Nearly 40 duplicative or inefficient education programs would be condensed into 11, and 13 more would be eliminated. Sixty duplicative transportation programs would be consolidated into five, and limited to making investments only if Congress agrees on a financing plan that would not increase the deficit.

The Pentagon would also take a hit of $78 billion over the next five years, and defense spending would increase only for inflation thereafter. Combined with the drawdown in Iraq, overall military spending would be cut by 5 percent in 2012, compared with Obama’s fiscal 2011 request.

On Sunday, a senior White House official pointed to a trade-off that he called emblematic of the administration’s efforts: a restructuring of the Pell grant program, a key initiative of the Obama administration, to cover the maximum $5,550 benefit for a growing number of eligible college and vocational students. Grant recipients are projected to increase from about 6 million in 2008 to more than 9 million in 2012.

Republicans attacked the blueprint based on early reports, saying it would do too little to satisfy the public hunger for smaller government.

“The president talks like someone who recognizes that spending is out of control, but so far it hasn’t been matched with action.

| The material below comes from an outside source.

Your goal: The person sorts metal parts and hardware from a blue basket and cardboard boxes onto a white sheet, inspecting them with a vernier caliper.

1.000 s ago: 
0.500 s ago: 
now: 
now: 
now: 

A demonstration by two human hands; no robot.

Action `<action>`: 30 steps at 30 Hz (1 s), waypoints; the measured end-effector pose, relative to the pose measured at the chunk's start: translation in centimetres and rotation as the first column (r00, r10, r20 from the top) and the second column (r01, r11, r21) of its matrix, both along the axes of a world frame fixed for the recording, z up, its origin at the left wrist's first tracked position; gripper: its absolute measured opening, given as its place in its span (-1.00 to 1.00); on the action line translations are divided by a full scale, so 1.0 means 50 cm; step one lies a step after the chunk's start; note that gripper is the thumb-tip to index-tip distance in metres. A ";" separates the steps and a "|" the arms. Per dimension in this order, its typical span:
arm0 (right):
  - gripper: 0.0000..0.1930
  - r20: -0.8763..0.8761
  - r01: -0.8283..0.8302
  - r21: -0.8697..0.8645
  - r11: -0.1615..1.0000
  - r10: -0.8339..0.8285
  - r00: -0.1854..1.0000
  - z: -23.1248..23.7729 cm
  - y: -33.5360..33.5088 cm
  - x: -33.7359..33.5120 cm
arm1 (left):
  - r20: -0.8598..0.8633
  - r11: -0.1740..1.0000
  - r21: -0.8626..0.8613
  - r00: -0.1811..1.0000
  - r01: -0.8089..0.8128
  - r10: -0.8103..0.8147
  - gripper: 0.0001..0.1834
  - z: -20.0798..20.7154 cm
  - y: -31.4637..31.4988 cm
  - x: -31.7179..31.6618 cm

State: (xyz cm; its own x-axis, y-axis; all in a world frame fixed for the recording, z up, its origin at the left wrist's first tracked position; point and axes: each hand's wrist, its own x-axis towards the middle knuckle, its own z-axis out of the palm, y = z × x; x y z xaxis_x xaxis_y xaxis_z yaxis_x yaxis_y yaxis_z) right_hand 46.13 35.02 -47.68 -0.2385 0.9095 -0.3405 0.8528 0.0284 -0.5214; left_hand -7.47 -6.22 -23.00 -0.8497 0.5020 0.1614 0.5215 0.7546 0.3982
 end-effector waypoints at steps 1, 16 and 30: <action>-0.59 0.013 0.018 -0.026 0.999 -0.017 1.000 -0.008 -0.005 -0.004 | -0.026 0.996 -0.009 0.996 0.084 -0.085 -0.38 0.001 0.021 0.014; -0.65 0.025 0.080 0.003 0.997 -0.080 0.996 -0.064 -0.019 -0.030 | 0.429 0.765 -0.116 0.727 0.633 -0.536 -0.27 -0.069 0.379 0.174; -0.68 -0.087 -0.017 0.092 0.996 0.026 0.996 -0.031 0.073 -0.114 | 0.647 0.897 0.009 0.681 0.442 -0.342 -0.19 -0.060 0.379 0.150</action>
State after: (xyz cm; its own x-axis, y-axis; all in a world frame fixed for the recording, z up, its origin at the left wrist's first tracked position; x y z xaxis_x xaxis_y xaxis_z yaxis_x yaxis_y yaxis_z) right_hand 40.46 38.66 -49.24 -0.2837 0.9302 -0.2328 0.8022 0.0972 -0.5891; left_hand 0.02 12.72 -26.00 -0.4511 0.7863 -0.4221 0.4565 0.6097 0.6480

And his only solution to one of the most significant problems facing our country is to lock in spending at levels we all know are completely unsustainable,” Senate Minority Leader Mitch McConnell (Ky.) said in a statement. “Americans don’t want a spending freeze at unsustainable levels. They want cuts, dramatic cuts.”

Democrats defended the president.

Obama’s budget blueprint “strikes the right balance, offering tough cuts in a responsible manner,” said Rep. Chris Van Hollen (Md.), the senior Democrat on the House Budget Committee. “Compared to the slash-and-burn Republican approach, this budget positions the president as offering a responsible approach to deficit reduction.”